• [Your instructions]: Which lines of the data contain the string "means"? Show each of them.

Stored data entries:
━━━━━━━━━━
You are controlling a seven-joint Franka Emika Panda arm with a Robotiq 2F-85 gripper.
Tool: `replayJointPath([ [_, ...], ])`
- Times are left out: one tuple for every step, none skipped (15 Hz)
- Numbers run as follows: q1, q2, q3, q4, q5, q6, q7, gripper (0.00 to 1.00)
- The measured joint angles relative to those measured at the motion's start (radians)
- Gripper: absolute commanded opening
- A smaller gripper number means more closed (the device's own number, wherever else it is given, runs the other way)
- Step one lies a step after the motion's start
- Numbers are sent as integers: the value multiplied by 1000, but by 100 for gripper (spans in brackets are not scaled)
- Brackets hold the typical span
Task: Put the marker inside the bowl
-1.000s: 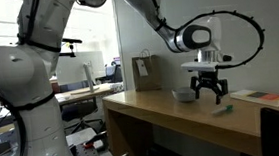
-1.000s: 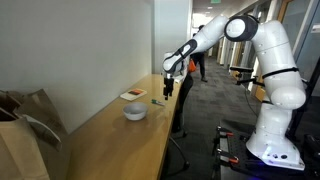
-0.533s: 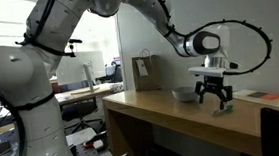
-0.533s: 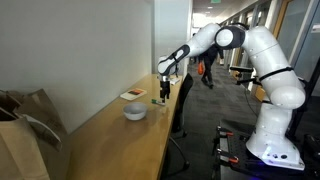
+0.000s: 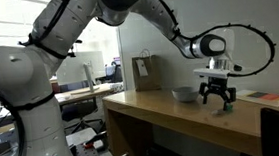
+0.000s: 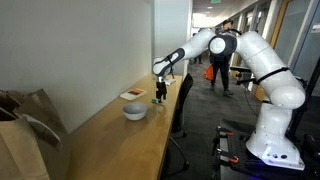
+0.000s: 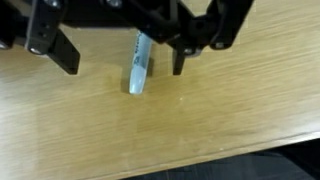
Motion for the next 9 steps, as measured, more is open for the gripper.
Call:
replayJointPath([
  [-2,11,0,10,0,-4,0,100],
  [-5,23,0,20,0,-5,0,100],
  [-8,33,1,29,0,-5,0,99],
  [-12,44,1,39,0,-5,0,78],
  [-16,53,2,48,0,-5,0,74],
  [-19,61,4,57,1,-5,0,72],
  [-23,67,7,66,1,-5,0,64],
  [-25,73,9,73,1,-5,0,56],
  [-27,77,10,80,1,-5,0,47],
])
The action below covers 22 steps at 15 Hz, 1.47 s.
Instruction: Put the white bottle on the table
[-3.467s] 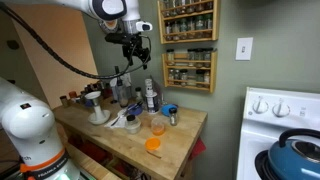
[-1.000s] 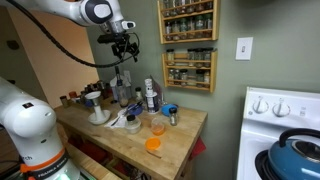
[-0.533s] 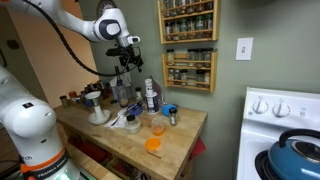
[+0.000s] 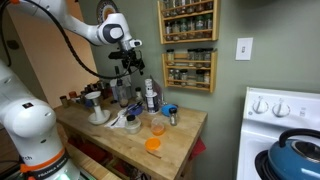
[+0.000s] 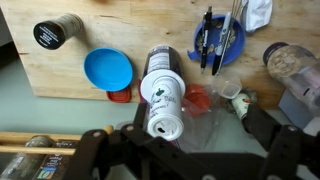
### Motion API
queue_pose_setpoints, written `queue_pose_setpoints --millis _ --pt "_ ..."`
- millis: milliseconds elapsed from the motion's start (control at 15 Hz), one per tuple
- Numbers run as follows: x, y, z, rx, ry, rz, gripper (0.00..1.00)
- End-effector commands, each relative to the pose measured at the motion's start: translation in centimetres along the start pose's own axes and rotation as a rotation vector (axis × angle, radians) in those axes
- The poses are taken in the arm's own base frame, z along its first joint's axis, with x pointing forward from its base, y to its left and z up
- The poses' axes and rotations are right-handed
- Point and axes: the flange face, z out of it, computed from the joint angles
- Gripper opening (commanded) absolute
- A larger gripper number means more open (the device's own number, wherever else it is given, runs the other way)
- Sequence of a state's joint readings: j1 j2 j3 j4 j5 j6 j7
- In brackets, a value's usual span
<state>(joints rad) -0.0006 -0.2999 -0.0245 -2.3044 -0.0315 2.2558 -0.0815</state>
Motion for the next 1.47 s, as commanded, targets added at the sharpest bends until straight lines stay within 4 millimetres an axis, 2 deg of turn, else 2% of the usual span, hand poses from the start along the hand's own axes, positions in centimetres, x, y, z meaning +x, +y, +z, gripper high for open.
queue_pose_setpoints --millis 0,733,1067,1133,1200,1400 --pt "0.6 0.7 2.3 -0.065 0.005 0.069 1.0" --pt "3.4 1.3 7.9 -0.091 0.054 0.116 1.0" --pt "4.6 1.2 9.5 -0.087 0.054 0.121 1.0" --pt "4.8 1.2 9.7 -0.09 0.05 0.121 0.92" --pt "4.9 1.2 9.9 -0.091 0.051 0.122 0.76" --pt "5.3 1.4 10.4 -0.097 0.051 0.131 0.49"
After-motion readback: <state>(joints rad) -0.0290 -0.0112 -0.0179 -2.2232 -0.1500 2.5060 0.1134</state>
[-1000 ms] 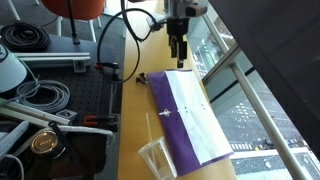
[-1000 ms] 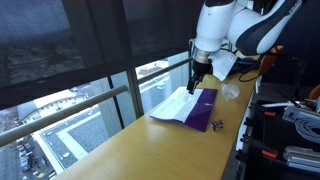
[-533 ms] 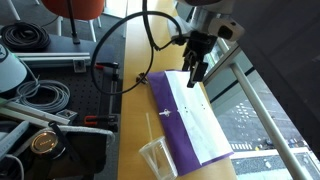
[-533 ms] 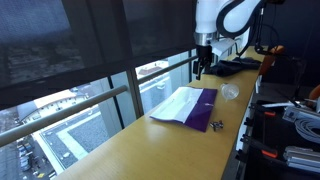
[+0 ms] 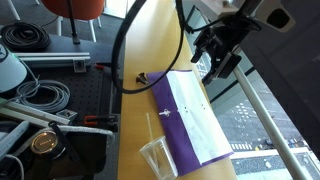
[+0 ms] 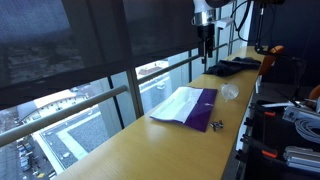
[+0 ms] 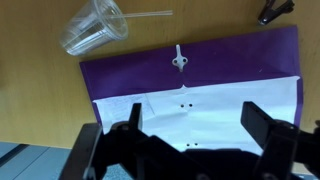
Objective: Open the purple folder.
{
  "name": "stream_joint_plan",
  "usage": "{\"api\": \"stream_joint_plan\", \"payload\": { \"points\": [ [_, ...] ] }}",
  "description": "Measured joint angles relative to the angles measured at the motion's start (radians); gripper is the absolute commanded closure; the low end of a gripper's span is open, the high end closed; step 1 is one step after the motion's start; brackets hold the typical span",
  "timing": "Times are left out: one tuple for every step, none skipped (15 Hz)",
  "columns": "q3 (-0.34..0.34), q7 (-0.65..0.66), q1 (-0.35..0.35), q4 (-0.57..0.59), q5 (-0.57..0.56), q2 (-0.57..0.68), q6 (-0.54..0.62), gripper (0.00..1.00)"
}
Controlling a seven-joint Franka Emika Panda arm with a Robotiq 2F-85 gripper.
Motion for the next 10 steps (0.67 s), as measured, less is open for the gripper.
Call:
{"api": "stream_joint_plan", "payload": {
  "points": [
    [-0.003, -0.029, 0.0, 0.013, 0.007, 0.0, -0.031, 0.0],
    [-0.005, -0.047, 0.0, 0.021, 0.007, 0.0, -0.054, 0.0],
    [-0.006, -0.06, 0.0, 0.024, 0.007, 0.0, -0.067, 0.0],
    [-0.006, -0.066, 0.0, 0.023, 0.007, 0.0, -0.069, 0.0],
    [-0.006, -0.068, 0.001, 0.023, 0.007, 0.0, -0.07, 0.0],
    [-0.006, -0.069, 0.001, 0.023, 0.007, 0.0, -0.07, 0.0],
    [-0.006, -0.07, 0.001, 0.023, 0.007, 0.0, -0.07, 0.0],
    [-0.006, -0.071, 0.001, 0.023, 0.007, 0.0, -0.07, 0.0],
    [-0.006, -0.071, 0.001, 0.023, 0.007, 0.0, -0.07, 0.0],
    [-0.006, -0.072, 0.001, 0.023, 0.007, 0.0, -0.07, 0.0]
  ]
}}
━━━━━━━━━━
• [Solution for this task]:
- A smaller gripper number means more closed (the device's own number, wherever else it is given, runs the other way)
- A larger gripper number means more open (the device's own number, wherever else it is given, runs the other way)

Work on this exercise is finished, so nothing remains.